Mastering Multi-Objective Optimization with NSGA-II: Theory and Python Example

Overview of Multi-Objective Optimization

Multi‑objective optimization (MOO) seeks to simultaneously optimize several conflicting objective functions, common in engineering, economics, and management. The goal is to find a set of Pareto‑optimal solutions rather than a single optimum.

Pareto Optimal Solutions

A solution is Pareto optimal if no other solution is better in all objectives; improvement in one objective inevitably degrades another.

NSGA‑II Algorithm Details

NSGA‑II, proposed by Deb et al. (2002), combines fast non‑dominated sorting, crowding‑distance calculation, and elitist preservation to efficiently solve MOO problems.

Algorithm Steps

Initialize population.

Evaluate fitness of individuals.

Perform non‑dominated sorting.

Calculate crowding distance.

Selection (tournament).

Crossover and mutation.

Elitist preservation.

Check termination criteria.

Population Initialization

Randomly generate an initial population of a given size; each individual represents a potential solution.

Non‑Dominated Sorting

Assign each individual a domination count and a set of solutions it dominates, then iteratively build fronts of non‑dominated solutions.

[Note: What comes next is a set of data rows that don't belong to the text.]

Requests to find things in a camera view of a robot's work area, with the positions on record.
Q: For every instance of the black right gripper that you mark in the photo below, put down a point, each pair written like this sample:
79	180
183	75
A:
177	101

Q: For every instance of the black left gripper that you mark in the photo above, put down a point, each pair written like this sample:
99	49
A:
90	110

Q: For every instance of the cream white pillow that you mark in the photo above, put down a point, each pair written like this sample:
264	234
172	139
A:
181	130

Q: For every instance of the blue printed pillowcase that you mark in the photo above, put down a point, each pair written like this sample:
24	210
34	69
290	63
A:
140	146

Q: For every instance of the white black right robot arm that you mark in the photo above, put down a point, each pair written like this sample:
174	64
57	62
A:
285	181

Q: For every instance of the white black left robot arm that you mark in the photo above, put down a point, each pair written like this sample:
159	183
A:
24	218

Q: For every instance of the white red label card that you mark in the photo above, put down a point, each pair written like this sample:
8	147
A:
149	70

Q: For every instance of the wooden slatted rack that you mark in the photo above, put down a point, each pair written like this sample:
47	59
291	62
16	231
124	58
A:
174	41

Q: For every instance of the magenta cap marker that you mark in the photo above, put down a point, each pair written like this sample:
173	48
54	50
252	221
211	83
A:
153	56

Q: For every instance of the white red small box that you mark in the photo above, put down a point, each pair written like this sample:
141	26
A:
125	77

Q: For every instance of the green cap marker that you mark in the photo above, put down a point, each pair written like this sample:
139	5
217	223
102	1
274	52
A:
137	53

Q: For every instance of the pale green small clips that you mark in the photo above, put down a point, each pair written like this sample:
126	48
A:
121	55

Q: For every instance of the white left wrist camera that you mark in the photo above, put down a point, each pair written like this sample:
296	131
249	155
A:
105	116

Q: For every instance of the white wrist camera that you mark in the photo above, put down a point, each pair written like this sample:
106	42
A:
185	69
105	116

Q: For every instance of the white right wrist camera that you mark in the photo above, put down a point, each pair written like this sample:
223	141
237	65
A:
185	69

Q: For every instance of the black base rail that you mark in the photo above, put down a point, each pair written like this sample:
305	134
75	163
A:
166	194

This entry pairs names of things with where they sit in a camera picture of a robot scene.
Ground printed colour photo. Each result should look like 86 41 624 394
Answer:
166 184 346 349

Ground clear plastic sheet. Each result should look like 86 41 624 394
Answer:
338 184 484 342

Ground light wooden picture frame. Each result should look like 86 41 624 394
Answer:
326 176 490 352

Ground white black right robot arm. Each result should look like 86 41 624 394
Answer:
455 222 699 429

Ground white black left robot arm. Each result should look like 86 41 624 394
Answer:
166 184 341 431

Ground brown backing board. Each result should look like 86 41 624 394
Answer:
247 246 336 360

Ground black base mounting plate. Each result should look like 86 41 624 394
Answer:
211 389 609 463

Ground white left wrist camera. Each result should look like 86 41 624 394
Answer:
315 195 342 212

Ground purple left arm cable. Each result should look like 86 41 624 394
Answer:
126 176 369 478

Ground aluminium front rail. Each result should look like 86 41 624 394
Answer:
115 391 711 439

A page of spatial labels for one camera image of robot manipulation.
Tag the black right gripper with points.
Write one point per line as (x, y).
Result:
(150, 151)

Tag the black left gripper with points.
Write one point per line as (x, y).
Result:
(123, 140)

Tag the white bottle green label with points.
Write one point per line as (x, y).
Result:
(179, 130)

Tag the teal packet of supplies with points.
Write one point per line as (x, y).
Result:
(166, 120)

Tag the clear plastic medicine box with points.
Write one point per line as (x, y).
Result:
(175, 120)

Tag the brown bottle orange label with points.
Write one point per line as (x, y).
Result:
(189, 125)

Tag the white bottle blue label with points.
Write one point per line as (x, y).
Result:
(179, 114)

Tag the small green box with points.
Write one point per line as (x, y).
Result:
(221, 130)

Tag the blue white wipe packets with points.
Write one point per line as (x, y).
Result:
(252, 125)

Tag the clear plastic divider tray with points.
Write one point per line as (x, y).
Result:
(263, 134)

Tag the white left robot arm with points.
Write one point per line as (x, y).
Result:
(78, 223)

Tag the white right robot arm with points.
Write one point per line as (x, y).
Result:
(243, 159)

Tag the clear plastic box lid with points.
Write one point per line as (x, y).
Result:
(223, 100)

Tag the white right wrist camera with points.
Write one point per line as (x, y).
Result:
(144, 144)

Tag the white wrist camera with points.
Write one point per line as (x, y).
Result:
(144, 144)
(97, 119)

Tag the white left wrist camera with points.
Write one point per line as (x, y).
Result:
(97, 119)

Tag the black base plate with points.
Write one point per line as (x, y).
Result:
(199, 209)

Crowding Distance Calculation

Crowding distance measures the density of solutions surrounding an individual within the same front; larger distances indicate sparser regions and are preferred.

Selection

Tournament selection prefers individuals with lower front rank; if ranks are equal, the one with larger crowding distance is chosen.

Crossover and Mutation

Standard SBX crossover and polynomial mutation generate offspring.

Elitist Preservation

Combine parent and offspring populations, re‑sort, and keep the best individuals according to rank and crowding distance.

Termination

The algorithm stops after a maximum number of generations or other stopping condition, outputting the Pareto front.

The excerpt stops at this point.